Tina Wilchen Christensen

Tina Wilchen Christensen

Roskilde University

Thesis: A question of participation – Disengagement from the extreme rights, a case Study from Sweden

Research supervisor: Prof. Peter Hervik

I have by now done my field work, transcribed all the interviews and have started the analytical part of the research. I am struggling to describe and understand identity and selfunderstanding. Since the overall aim for my thesis is to illuminate, how former right-wing extremist come to change their self-understanding and identity.

My aim is first to describe my informants’ identity and self-understanding, while active members of the extremist right-wing. Then, I will move on to interpret the process motivating them to make a decision of disengagement. Till today, when they have been though an EXIT program and understand and identified them-selves as reintegrated in democratic society. My informants’ story of change of self-understanding and identity, show in what ways social interaction is crucial in our identity construction. Already by this presentation, I am also saying that identity is a concept referring to an ongoing process, where we always are in a process of becoming.

By using terms such as figured world – a concept used by Holland et al (1998) referring to frames of interpretation in a world condition by culture and its objects – is a useful theory. As it can draw attention to how, when dealing with extremist, we are often let to believe that the ideological convention – being an essential part of participation in terrorism or/and disengagement – is a question of an individual decision of adherence. An understanding my research among others (Bjørgo and Horgan: 2009, 2005,2001, Christensen 2009 A + B) is contesting.

As we already know, we are not autonomous in deciding, who we are becoming, as we engage in the world, since we also depend on the positions available to us. As my research also shows, how we construct our self-understanding thought participation in different social contexts. As well as how we create our identity by the means available to us in these different contexts. Therefore, to be able to show the social context’s importance in the subjects becoming that of a right-wing extremist as well as the disengagement process, the cultural-historical schools general focus on the cultural and social context we engage in, has a strong explanatory power.

My understanding of identity is thus in line with that of Dorothy Holland et al (1998), where identity is partly essential – in the sense that we carry our history with us – which is based on concepts and ideas from L. S. Vygotsky and M. M. Bakhtin. This theoretical approach joins the cultural-historical developmental approaches that posit that people form identities over time as they interact with others in relation to a culturally defined sphere of action (Holland et al 1998; Holland 2000; Holland and Lave 2001).This vision of identity emphasizes that identities are improvised—in the flow of activity within specific social situations—from the cultural resources at hand. Thus persons are caught in the tensions between past histories, that have settled in them and the present discourses and images that attract them (Holland et al: 1998:4).

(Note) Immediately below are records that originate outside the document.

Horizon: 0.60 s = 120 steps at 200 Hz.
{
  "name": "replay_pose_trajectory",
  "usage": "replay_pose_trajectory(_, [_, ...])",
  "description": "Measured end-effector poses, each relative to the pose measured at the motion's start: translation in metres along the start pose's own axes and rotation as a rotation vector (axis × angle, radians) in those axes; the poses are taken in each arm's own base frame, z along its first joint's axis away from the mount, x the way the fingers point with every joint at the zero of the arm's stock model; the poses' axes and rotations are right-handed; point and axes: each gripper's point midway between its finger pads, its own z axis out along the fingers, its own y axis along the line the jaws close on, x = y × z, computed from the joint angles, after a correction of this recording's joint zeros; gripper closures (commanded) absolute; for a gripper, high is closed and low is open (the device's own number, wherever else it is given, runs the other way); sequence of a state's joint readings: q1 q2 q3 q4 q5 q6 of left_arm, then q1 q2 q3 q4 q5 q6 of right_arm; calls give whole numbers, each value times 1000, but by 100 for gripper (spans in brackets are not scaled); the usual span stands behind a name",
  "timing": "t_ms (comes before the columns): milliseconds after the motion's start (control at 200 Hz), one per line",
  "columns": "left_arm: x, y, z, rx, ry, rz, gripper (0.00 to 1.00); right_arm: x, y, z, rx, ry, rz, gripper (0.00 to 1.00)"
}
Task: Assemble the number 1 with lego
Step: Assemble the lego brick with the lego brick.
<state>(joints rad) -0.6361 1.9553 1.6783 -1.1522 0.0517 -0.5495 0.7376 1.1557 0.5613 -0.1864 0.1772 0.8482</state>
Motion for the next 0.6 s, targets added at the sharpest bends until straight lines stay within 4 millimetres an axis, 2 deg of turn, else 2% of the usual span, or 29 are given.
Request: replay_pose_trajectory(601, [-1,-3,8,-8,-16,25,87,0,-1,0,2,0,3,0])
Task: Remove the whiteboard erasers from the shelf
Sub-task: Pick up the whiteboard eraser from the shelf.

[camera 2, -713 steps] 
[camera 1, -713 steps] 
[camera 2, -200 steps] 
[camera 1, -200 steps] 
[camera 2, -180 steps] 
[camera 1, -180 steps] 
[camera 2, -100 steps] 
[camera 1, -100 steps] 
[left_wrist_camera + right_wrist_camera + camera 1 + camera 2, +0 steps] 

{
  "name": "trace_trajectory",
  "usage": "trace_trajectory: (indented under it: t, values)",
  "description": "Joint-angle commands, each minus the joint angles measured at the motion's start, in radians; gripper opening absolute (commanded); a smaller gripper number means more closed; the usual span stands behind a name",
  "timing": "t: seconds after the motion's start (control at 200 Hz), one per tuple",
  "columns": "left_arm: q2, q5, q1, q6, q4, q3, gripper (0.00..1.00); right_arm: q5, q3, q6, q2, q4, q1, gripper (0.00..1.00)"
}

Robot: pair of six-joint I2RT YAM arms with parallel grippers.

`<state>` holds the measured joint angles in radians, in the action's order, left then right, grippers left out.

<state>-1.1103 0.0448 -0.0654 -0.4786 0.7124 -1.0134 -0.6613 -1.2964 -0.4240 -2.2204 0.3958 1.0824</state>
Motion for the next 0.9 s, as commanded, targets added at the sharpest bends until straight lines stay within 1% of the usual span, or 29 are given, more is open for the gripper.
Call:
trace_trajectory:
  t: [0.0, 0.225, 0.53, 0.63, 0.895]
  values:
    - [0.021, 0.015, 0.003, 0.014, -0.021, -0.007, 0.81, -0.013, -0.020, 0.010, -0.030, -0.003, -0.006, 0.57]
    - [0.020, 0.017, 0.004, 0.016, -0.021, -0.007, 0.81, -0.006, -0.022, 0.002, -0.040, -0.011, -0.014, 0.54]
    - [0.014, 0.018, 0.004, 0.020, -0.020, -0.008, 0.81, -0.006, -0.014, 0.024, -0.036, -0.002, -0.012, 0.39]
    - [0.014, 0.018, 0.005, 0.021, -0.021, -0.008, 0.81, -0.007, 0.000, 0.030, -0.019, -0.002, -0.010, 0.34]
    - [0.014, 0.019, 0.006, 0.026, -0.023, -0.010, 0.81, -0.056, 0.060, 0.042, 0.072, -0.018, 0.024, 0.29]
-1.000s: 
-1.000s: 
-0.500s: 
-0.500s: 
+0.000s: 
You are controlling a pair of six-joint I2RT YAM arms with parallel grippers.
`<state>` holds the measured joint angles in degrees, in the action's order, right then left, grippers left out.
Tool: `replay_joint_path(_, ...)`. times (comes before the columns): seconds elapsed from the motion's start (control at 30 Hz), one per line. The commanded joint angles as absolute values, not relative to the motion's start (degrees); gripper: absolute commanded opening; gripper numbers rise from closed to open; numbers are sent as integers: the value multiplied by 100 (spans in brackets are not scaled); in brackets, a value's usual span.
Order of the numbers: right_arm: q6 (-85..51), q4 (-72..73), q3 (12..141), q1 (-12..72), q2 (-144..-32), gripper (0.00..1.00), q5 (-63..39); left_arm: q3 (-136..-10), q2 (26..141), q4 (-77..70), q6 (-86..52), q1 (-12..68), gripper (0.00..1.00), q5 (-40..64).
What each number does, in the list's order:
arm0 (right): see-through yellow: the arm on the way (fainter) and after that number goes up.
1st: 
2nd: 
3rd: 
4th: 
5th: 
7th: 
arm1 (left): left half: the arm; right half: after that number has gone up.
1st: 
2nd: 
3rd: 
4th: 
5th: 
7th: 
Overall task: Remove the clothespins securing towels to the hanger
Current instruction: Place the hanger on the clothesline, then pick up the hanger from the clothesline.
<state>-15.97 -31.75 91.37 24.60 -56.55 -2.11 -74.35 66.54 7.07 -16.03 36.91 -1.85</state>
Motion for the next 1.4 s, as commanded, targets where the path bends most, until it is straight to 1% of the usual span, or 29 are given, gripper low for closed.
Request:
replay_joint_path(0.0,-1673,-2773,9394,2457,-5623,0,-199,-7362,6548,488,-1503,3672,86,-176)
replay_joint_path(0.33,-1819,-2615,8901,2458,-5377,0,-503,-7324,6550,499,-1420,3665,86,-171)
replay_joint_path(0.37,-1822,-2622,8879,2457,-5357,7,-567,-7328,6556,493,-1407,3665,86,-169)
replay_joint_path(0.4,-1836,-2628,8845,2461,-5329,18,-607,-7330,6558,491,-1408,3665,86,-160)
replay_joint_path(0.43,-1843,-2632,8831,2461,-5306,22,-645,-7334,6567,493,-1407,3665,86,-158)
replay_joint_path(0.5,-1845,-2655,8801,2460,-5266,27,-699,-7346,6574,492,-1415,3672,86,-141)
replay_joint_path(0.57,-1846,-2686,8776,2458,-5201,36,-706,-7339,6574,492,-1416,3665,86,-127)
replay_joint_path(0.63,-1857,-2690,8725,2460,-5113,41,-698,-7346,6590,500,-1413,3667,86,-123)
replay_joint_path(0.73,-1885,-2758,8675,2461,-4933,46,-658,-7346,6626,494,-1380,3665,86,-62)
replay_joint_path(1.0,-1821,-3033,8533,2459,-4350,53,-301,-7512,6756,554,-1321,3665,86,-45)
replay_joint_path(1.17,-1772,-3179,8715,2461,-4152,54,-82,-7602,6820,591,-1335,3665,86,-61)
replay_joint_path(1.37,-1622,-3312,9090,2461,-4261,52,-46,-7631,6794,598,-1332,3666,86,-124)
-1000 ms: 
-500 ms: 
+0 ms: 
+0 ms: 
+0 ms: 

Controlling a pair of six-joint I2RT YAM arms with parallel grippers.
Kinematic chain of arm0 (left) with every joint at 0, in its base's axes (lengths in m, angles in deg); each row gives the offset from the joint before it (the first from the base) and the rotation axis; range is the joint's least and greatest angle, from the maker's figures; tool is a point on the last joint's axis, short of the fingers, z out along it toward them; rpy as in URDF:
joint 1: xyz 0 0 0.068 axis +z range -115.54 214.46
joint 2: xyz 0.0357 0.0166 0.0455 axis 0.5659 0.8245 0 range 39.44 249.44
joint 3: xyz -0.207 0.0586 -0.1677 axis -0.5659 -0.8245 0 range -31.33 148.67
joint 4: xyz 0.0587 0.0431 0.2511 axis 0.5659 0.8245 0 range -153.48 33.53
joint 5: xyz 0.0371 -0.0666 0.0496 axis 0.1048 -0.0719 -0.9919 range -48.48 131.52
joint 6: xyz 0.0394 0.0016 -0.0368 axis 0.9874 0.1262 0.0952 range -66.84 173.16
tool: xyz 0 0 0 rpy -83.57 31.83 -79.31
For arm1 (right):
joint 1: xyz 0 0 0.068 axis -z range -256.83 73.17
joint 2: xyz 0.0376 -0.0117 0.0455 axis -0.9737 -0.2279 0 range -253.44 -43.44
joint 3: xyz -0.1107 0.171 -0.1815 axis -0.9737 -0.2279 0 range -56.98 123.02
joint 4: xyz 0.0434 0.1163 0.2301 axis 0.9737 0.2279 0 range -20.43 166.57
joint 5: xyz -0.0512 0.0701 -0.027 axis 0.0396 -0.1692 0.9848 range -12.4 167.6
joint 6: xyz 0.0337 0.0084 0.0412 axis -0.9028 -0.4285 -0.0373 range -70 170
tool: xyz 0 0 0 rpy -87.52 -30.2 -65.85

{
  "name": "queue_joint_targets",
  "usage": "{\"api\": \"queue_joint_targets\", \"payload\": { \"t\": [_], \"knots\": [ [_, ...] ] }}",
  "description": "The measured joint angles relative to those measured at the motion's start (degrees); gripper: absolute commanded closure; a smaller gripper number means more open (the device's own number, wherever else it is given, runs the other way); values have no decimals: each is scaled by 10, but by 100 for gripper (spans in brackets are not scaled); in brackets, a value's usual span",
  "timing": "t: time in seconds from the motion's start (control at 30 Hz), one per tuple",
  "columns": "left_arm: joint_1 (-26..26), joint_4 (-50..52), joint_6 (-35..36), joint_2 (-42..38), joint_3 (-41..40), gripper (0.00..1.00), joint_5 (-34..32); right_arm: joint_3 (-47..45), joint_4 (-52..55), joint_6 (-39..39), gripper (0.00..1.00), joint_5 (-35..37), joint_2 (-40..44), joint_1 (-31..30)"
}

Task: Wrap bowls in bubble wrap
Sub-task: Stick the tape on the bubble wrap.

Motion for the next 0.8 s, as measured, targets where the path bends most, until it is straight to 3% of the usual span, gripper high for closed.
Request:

The strength of this approach is that it becomes possible to illuminated, how we become, who we presently are, through participation in specific and cultural defined actions, social practices and interaction with others.  The result is an understanding of identity, as self in practices, which direct our focus at both the social context we engage in, and the position being available to us in that practice (Holland et al: 1998). Thus the approach can informs us, in which ways we are not sole producers of our identity, and how we are also dependent on, which available positions there are offered to us in any given social context.

Therefor as I am going to use theories based on the socio-cultural-historical school I have a strong wish to participate in the summer school of 2014. I hope to be able to gain a much deeper understanding of the term identity and agency and how these terms interact and is constituted by culturally defined sphere of action through discussion with other researchers working with the same concepts. My PhD fellow Anne Mia Steno from Roskilde University – who is also applying for this summer university school – and I are working on an article about qualitative methodological approaches to identities. We therefore, very much, hope to be able to join – both of us – and be challenged in the discussions and presentations in this year’s summer school at ISCAR.